Adding that last comment was proof she was from Musashi, but she had likely understood what this meant. Yoshiaki nodded toward the vassal.
“If you understand everything inside and outside your nation, you just have to do what it takes to win. And do it in a constantly changing world. The complainers, unfortunately, hope for something other than what will let you win. And most of the complaints I heard were not actually the same as that triple complaint you mentioned, Yoshiyasu.” Yoshiaki covered her mouth with her fan. “They were telling me to stop playing dirty. Heh heh. But launching surprise attacks on the resistant forces and prompting them to betray each other was just so much fun. How could I have stopped? There are some things a fox simply cannot do.”
“I bet you made a lot of enemies.”
“More of them decided to join me. That’s why Mogami exists as it does now. …It’s true there were some who, right up to the moment of death, refused to believe that someone who doesn’t play fair could win. They must have found it incomprehensible that their ideals had no bearing on reality.”
Do you understand?
“Reality is not an ideal. That is why it is reality. And whatever form reality takes, it is those who survive who hold it in their hands. Call it unfair, incomprehensible, or dirty if you like, but those who work toward survival are the ones blessed by reality. That is why a king must continually work toward winning. If any complaints or suggestions will help them win, they must accept them and strengthen themselves with them, but if they will lead to stagnation and defeat, they are a faulty argument, no matter how convincing the argument seems. And the opposite is also true. After all…”
Yoshiaki leaned over the railing and looked to the multilayered city.
“You could make a convincing argument why this city is impossible.”
“It is an abnormal city that can only exist in this frozen land.”
“Yes.” Yoshiaki narrowed her eyes. “Be abnormal, Satomi. …Oh, but that does not mean it is okay to have such a flat chest.”

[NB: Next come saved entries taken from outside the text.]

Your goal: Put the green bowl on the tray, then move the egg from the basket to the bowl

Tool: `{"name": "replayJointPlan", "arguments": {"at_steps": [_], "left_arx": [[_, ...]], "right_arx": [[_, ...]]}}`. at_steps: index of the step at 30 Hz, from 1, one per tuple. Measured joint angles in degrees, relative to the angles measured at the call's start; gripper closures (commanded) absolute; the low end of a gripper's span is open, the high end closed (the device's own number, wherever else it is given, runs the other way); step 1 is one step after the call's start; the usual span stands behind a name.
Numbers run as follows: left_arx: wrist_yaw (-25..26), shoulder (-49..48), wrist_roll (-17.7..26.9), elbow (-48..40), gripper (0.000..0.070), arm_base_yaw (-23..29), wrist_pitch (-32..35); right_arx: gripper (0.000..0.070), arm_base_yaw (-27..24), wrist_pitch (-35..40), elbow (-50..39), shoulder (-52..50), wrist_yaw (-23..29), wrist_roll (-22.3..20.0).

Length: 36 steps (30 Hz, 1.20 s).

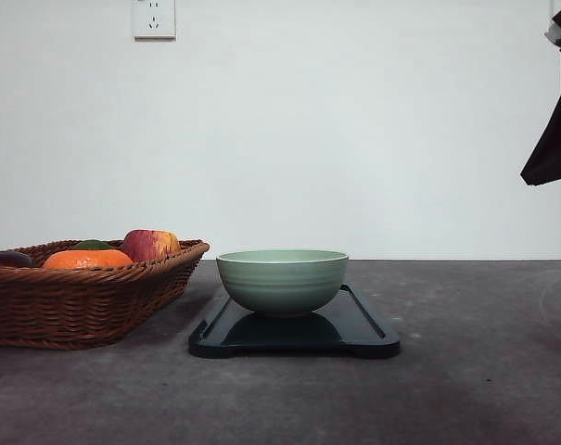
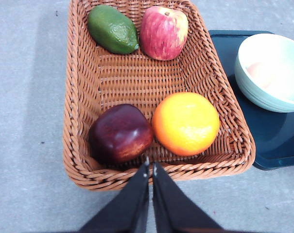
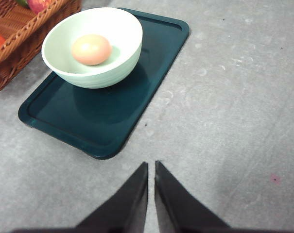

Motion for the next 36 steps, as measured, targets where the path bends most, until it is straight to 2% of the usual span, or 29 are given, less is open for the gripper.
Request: {"name": "replayJointPlan", "arguments": {"at_steps": [7,11,17,27,36], "left_arx": [[-0.40,-2.72,2.42,-1.20,0.0700,2.08,1.27],[0.32,-9.17,3.18,-7.64,0.0700,6.43,8.27],[6.92,-19.47,3.88,-20.55,0.0700,13.55,20.45],[8.08,-32.80,3.94,-29.89,0.0700,18.31,21.44],[8.13,-33.42,3.99,-30.47,0.0700,18.96,22.05]], "right_arx": [[0.0684,0.00,0.00,0.00,0.00,0.00,0.00],[0.0684,0.00,0.00,0.00,0.00,0.00,0.00],[0.0684,0.00,0.00,0.00,0.00,0.00,0.00],[0.0684,0.00,0.00,0.00,0.00,-0.01,0.00],[0.0684,0.00,0.13,0.00,-0.02,-0.01,0.00]]}}
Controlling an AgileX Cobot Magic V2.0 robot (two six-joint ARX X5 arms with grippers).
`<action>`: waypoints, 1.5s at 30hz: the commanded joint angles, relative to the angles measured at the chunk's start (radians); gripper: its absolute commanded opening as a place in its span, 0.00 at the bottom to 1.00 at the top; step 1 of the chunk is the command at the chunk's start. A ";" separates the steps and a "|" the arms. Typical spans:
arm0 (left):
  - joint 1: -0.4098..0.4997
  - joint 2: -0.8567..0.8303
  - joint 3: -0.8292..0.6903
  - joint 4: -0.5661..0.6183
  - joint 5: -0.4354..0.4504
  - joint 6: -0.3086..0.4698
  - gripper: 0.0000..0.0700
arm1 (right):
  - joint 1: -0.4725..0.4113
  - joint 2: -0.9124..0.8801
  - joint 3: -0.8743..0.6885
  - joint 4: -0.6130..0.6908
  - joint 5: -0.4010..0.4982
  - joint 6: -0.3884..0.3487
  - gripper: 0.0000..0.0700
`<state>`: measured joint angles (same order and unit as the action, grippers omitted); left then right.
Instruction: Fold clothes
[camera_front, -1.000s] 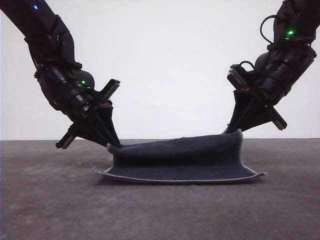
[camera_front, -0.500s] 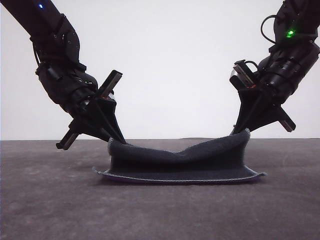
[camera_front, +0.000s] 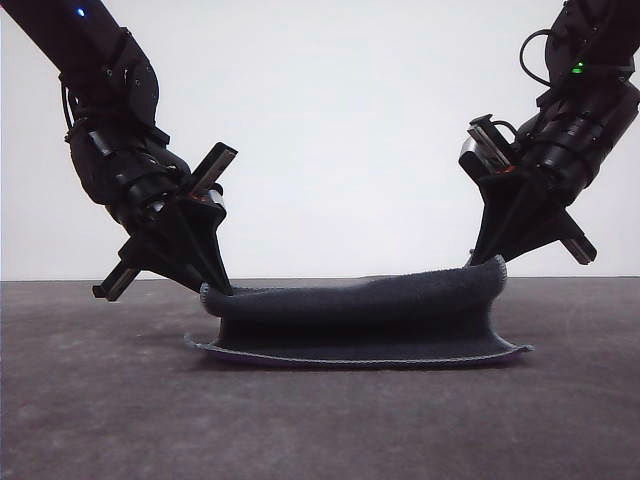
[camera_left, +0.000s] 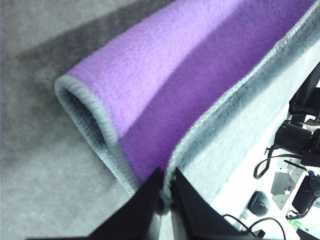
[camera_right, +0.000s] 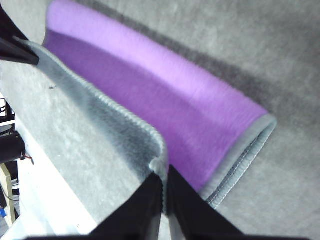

“Th-that is not abnormal! It’s just simpler! Right, Yoshiyasu-san!?”
Don’t ask me to agree with you… thought Yoshiyasu as she looked away, but she thought she understood what Yoshiaki was getting at.
“So if you show off a clear form of victory, people will follow you?”
“Everyone wants to win, you know? …All that remains is how well that form of victory suits you. To put it another way, there are as many forms of victory as there are people suited to be king. But you are stuck at the level of suggestions and complaints. I imagine the people above you were very skilled and they had their suggestions and complaints for you. But Satomi, you are now in a position where there should be no one above you. In this world, you must not so readily accept biased suggestions or stagnant complaints. Instead, you must create your own form of abnormal that keeps you on the move and changing. Also…”
Yoshiaki opened another sign frame and enlarged it. It displayed Musashi’s Vice President and Representative Committee Head.
“I wonder if this Representative Committee Head is the same as you. And we have yet to see whether this Vice President can use the complaints and suggestions presented to her in order to create her own version of the abnormal.”
Yoshiaki flicked the sign frame to split it.
She turned her back on Yoshiyasu and started to walk away.
“Come. There is something I would like to show you. I am sure we will have the answer to this debate by the time we arrive. That is…will Musashi become abnormal or will it sink into stagnation?”
Masazumi exhaled.
She relaxed her shoulders from within and thought to herself.
…I’ve still got a long way to go.
Ookubo still hasn’t gotten serious, she told herself.
This underclassman had an inherited name. In fact, she had two. Before the Battle of Mikawa, the Testament Union had authorized her inheritance of the names Ookubo Tadachika and Nagayasu. Her father had also had an inherited name and her family had been appointed as the Ookubo family, but when moving from Mikawa to Musashi, her father had chosen not to take a position on the Provisional Council and had taken a different job.
On the other hand, neither Masazumi nor her father had an inherited name. They had failed to acquire one. So in this debate…
…I’m the one that’s “borrowing her chest”.
Ookubo has a fair bit there. A fair bit of what where? But I did hear that Mitotsudaira “lent her chest” and failed, so doing so with an inherited name must be dangerous if you’re not careful. Since Ookubo has two inherited names, she must have put together a countermeasure for me “borrowing her chest”. What am I even talking about anymore?
“Vice President, is there something on my chest…?”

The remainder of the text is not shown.